Corporate priorities aren’t just harming health care — they’re promoting products that lead to premature death. Tobacco companies still market products that kill 480,000 Americans annually. Alcohol marketing, often targeting youth, contributes to 140,000 deaths each year. The food industry promotes unhealthy eating habits, leading to more than 500,000 deaths annually from obesity-related conditions. Even the gun industry plays a role, with over 48,000 firearm deaths in 2021 alone and becoming the number one killer of children in the US.
Corporate control over policymaking also entrenches poverty and inequality, which significantly harm health. In the U.S., 16.3% of children live in poverty — a rate far higher than most developed nations. Poverty increases the risk of nearly every psychological, behavioral, and physical health problem, including chronic diseases that lead to premature death.
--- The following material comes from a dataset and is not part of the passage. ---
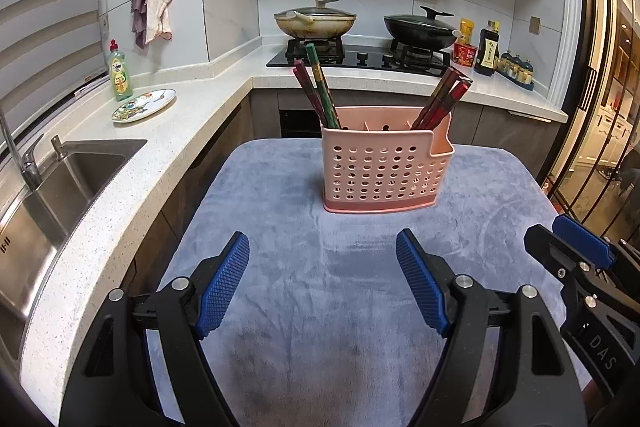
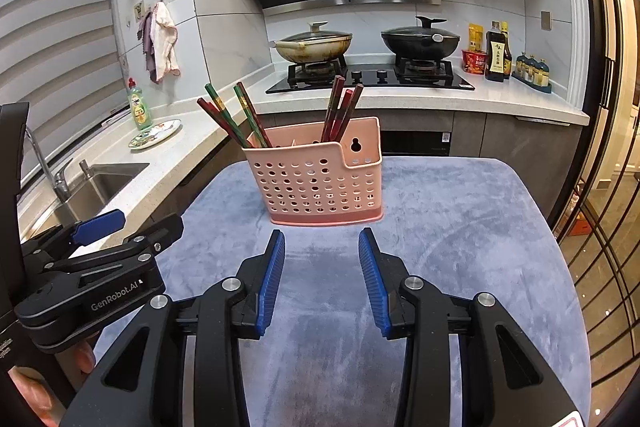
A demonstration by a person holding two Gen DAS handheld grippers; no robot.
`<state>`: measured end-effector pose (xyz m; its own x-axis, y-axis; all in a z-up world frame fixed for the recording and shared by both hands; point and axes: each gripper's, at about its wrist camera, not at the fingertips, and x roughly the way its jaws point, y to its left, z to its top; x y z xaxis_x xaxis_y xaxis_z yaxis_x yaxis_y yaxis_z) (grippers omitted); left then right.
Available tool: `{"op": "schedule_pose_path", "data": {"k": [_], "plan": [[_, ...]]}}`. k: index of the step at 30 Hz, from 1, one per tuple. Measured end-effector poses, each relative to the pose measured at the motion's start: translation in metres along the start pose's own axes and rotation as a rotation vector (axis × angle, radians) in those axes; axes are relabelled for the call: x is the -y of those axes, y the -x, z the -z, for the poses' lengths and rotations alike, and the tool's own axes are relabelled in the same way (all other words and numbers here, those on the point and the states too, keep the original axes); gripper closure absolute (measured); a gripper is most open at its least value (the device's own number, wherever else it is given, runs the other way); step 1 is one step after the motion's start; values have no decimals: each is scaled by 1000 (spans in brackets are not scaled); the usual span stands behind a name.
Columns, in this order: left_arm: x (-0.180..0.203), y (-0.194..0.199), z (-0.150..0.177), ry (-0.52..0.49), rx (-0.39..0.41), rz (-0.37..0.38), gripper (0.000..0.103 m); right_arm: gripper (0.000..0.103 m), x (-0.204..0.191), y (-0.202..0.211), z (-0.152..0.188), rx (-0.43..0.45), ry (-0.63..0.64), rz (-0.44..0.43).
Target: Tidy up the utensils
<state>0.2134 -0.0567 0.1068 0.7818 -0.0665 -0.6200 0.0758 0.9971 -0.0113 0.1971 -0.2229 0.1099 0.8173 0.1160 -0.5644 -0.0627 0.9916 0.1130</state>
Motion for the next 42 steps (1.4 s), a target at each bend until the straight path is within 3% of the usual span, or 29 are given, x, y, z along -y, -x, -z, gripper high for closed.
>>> {"op": "schedule_pose_path", "data": {"k": [10,16,32,42], "plan": [[2,-3,6,-9,-8,-10,21,56,-3,-4,7,-11,7,18],[0,-8,9,-9,-17,-12,20,51,-3,-7,10,-16,8,28],[1,-25,11,-12,-39,-25,14,28,2,-27,11,-41,5,59],[0,-32,11,-8,-43,-33,11,22,4,-34,12,-48,-2,69]]}}
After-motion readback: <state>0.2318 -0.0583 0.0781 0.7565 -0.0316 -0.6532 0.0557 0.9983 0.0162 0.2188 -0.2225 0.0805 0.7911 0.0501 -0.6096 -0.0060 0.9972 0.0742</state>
Policies such as refusing to raise the minimum wage, restricting union organizing, and offering tax breaks to the wealthy exacerbate these disparities. For example, the 2017 tax reform added $2 trillion to the federal deficit while disproportionately benefiting the richest Americans. Meanwhile, states that refuse to expand Medicaid under the Affordable Care Act have left 1.5 million people uninsured, directly increasing their risk of premature death.
The pursuit of profits over public health extends beyond health care. Marketing harmful products, perpetuating poverty, and failing to address inequality all contribute to America’s health crisis.
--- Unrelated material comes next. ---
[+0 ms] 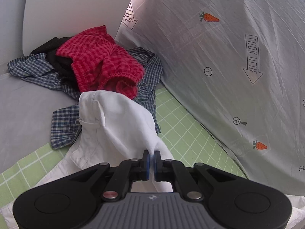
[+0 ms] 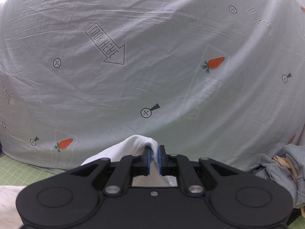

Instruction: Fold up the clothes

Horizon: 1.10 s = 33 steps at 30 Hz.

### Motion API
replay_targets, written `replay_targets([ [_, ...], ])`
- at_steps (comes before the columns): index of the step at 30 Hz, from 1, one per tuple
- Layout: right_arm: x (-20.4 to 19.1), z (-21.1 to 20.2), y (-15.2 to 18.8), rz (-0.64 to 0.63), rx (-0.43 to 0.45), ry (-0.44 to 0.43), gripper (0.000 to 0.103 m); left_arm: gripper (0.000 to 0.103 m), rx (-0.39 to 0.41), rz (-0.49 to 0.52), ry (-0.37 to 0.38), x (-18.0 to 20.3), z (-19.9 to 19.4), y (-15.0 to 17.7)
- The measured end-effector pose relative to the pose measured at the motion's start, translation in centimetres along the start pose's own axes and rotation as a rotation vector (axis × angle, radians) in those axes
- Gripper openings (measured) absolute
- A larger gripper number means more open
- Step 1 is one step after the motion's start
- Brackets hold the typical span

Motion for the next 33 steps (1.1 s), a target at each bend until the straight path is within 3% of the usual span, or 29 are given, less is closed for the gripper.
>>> replay_targets([
  [3,-2.2,1.3,-2.1,0.024,0.034,-0.027,0.009,0.003,0.094,0.032,-0.004,0.8,0.6,-3.7],
  [5,-4.3,2.1,-3.1,0.02,0.071,-0.058,0.009,0.003,0.051,0.028,-0.041,0.2,2.5,-4.0],
  [8,-6.9,4.8,-0.6,-0.062,-0.039,-0.096,0.016,0.006,-0.014,0.024,-0.095,-0.7,5.1,-4.3],
  [10,-6.5,6.4,3.1,-0.044,-0.188,-0.077,0.023,0.013,-0.076,0.049,-0.107,-1.1,6.0,-2.3],
  [12,-5.6,7.3,7.0,0.011,-0.317,-0.067,0.037,0.028,-0.142,0.043,-0.102,-1.7,6.3,0.4],
  [14,-4.4,7.1,10.6,0.063,-0.403,-0.06,0.043,0.031,-0.201,0.041,-0.103,-2.3,6.3,3.1],
  [18,-3.3,4.8,16.3,0.05,-0.516,-0.052,0.043,0.034,-0.298,0.062,-0.122,-3.2,5.7,8.1],
  [22,-3.6,2.2,19.3,0.091,-0.571,-0.123,0.052,0.036,-0.379,0.136,-0.134,-3.3,4.9,11.9],
  [25,-4.8,1.1,20.7,0.112,-0.597,-0.205,0.072,0.043,-0.414,0.231,-0.155,-2.7,4.3,14.0],
  [26,-5.2,1.0,21.1,0.091,-0.605,-0.209,0.074,0.045,-0.427,0.26,-0.16,-2.5,4.1,14.7],
  [28,-5.6,1.3,21.7,0.056,-0.612,-0.193,0.074,0.046,-0.432,0.344,-0.177,-1.9,3.7,15.7],
  [30,-5.7,1.5,22.7,0.109,-0.657,-0.211,0.072,0.048,-0.438,0.435,-0.2,-1.4,3.2,16.5],
  [33,-5.2,1.0,23.2,0.231,-0.676,-0.249,0.039,0.051,-0.445,0.499,-0.219,-1.2,2.7,17.4],
])
Point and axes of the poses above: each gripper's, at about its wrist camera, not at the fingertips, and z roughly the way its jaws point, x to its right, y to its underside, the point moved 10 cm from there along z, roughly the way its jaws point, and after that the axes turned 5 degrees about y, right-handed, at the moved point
But change is possible. Policymakers must rebalance corporate priorities to include the well-being of the population. Stronger regulation of harmful practices, greater investment in preventive health measures, and reducing poverty and inequality are essential steps forward.
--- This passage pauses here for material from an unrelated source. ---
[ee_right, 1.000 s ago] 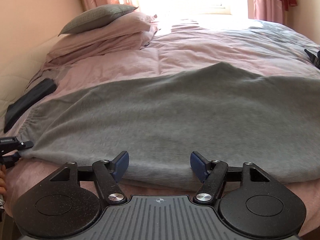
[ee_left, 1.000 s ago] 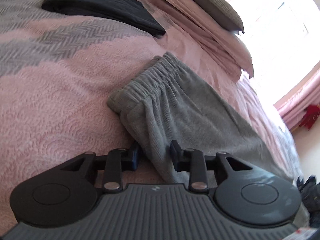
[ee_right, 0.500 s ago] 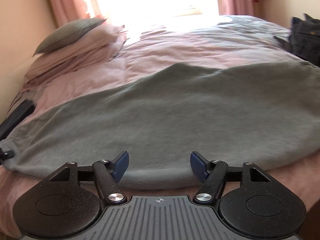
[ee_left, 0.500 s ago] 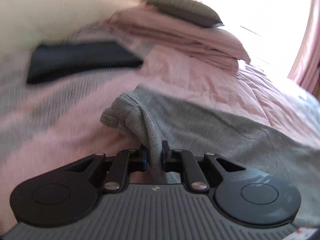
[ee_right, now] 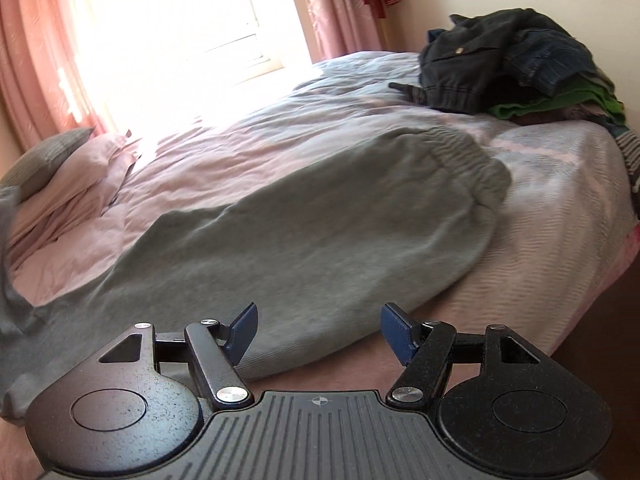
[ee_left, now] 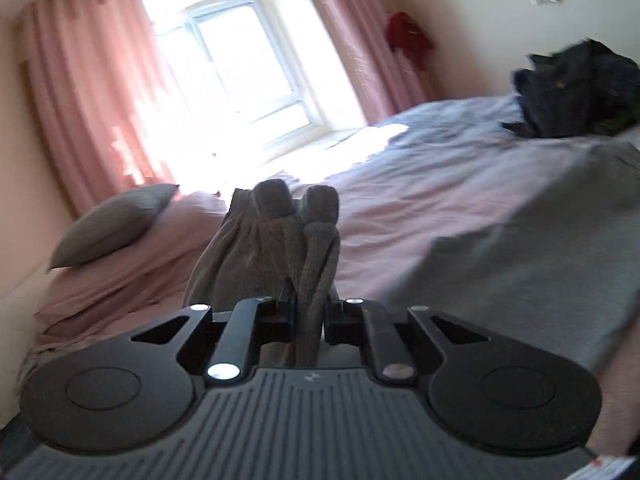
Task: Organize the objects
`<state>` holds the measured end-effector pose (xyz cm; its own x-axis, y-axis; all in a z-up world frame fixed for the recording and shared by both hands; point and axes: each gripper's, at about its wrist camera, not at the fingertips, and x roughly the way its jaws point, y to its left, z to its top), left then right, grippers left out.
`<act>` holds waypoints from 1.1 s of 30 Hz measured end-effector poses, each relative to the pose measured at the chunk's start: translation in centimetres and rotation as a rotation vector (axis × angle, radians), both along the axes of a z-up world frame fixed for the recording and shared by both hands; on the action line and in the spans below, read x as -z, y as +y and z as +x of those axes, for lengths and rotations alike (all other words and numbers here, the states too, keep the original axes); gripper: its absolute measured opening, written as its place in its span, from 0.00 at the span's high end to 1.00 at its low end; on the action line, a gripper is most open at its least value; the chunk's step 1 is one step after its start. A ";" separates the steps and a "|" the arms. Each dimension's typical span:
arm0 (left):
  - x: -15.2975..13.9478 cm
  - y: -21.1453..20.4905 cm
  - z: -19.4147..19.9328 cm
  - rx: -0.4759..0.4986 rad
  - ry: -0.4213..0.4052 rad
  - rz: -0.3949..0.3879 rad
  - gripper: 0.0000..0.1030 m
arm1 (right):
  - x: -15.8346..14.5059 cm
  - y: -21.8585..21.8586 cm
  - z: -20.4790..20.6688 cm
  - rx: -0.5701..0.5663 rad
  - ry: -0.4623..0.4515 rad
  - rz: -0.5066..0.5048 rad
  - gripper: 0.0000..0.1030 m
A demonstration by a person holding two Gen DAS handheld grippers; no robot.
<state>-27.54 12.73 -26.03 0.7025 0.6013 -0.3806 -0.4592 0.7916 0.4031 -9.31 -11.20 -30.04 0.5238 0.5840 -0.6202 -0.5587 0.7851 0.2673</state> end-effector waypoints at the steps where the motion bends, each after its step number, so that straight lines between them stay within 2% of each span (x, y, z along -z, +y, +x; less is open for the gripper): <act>1: 1.8 -1.2 1.6 0.048 0.050 -0.033 0.88 | 0.1 -0.3 0.3 0.007 0.005 -0.002 0.37; 3: 6.0 -2.7 4.2 0.106 0.188 -0.122 0.87 | 0.5 -0.9 1.0 0.019 0.021 -0.006 0.37; 4: 8.1 -3.0 5.2 0.102 0.254 -0.162 0.87 | 0.6 -1.1 1.3 0.024 0.030 -0.005 0.37; 5: 9.3 -3.5 5.2 0.081 0.256 -0.148 0.88 | 0.7 -1.4 1.5 0.025 0.036 -0.004 0.37; 7: 9.3 -3.7 4.7 0.085 0.237 -0.142 0.85 | 0.6 -1.7 1.6 0.020 0.033 -0.001 0.37; 9: 7.5 -2.6 3.8 0.111 0.210 -0.256 0.73 | 0.5 -1.6 1.6 0.002 0.015 0.003 0.37; 10: 6.4 -2.0 3.3 0.126 0.174 -0.312 0.72 | 0.4 -1.3 1.6 -0.006 0.011 0.010 0.37; 11: 5.2 -1.6 2.6 0.134 0.133 -0.343 0.71 | 0.2 -0.8 1.6 -0.021 0.013 0.030 0.37; 13: 3.3 -0.8 0.4 0.128 0.067 -0.354 0.71 | 0.0 0.3 1.7 -0.068 0.045 0.095 0.37; 16: 1.4 1.5 -1.9 0.030 0.005 -0.364 0.71 | 0.1 2.8 1.4 -0.179 0.170 0.230 0.37; 18: 1.0 3.6 -3.7 -0.063 -0.025 -0.372 0.71 | 1.0 5.2 1.5 -0.251 0.292 0.300 0.37; 20: 1.4 5.6 -4.9 -0.144 -0.022 -0.415 0.71 | 2.4 8.0 1.3 -0.303 0.424 0.320 0.37; 23: 2.6 7.9 -6.3 -0.200 -0.028 -0.496 0.72 | 4.4 11.2 1.1 -0.279 0.560 0.283 0.37; 27: 4.1 8.6 -7.5 -0.212 -0.026 -0.545 0.72 | 5.4 13.3 0.9 -0.240 0.570 0.320 0.37; 28: 4.3 8.7 -7.5 -0.211 -0.027 -0.549 0.72 | 5.7 13.9 0.9 -0.226 0.580 0.313 0.41; 29: 4.5 8.8 -7.6 -0.209 -0.031 -0.550 0.72 | 6.1 14.5 1.1 -0.217 0.599 0.301 0.70; 30: 4.5 8.9 -7.5 -0.209 -0.031 -0.549 0.72 | 6.4 14.8 1.1 -0.214 0.612 0.300 0.82; 31: 4.5 8.9 -7.5 -0.207 -0.030 -0.549 0.72 | 6.5 14.8 1.0 -0.199 0.605 0.303 0.82; 32: 4.5 9.0 -7.4 -0.204 -0.034 -0.550 0.73 | 6.0 14.5 0.6 -0.212 0.554 0.327 0.83; 33: 4.3 9.0 -7.4 -0.194 -0.042 -0.549 0.73 | 5.0 14.0 -0.2 -0.239 0.459 0.351 0.83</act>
Targeted policies like reinstating the Child Tax Credit demonstrate the potential for progress. When expanded temporarily in 2021, this policy lifted millions of children out of poverty, showcasing how income support can dramatically improve health and well-being. Research consistently shows that increasing family income through tax credits or subsidies reduces stress and child maltreatment, improves children’s health, and creates long-term societal benefits.
The structure of health care also needs rethinking. Limiting the role of private equity in health care, transitioning to a single-payer system to reduce administrative costs, and enforcing antitrust laws to prevent monopolies could significantly improve outcomes. These measures would redirect resources from profits back into patient care and public health.
Ultimately, the question is simple: Do we value corporate profits more than human lives? Reversing America’s health decline requires demanding a system that prioritizes people over profits. The murder of Brian Thompson underscores the anger and frustration many Americans feel, but violence is not the solution. Systemic change, driven by collective action and bold policymaking, is the only way to create a health care system that works for everyone. Let’s channel our outrage into meaningful reform.
Anthony Biglan, Ph.D. is a senior scientist with the Oregon Research Institute and the CEO of Values to Action. Ronald Prinz, Ph.D. is a professor and director of the Research Center for Childhood Wellbeing at the University of South Carolina.
Diana Fishbein, Ph.D. is a senior scientist in the FPG Child Development Institute at University of North Carolina-Chapel Hill and president of the National Prevention Science Coalition to Improve Lives.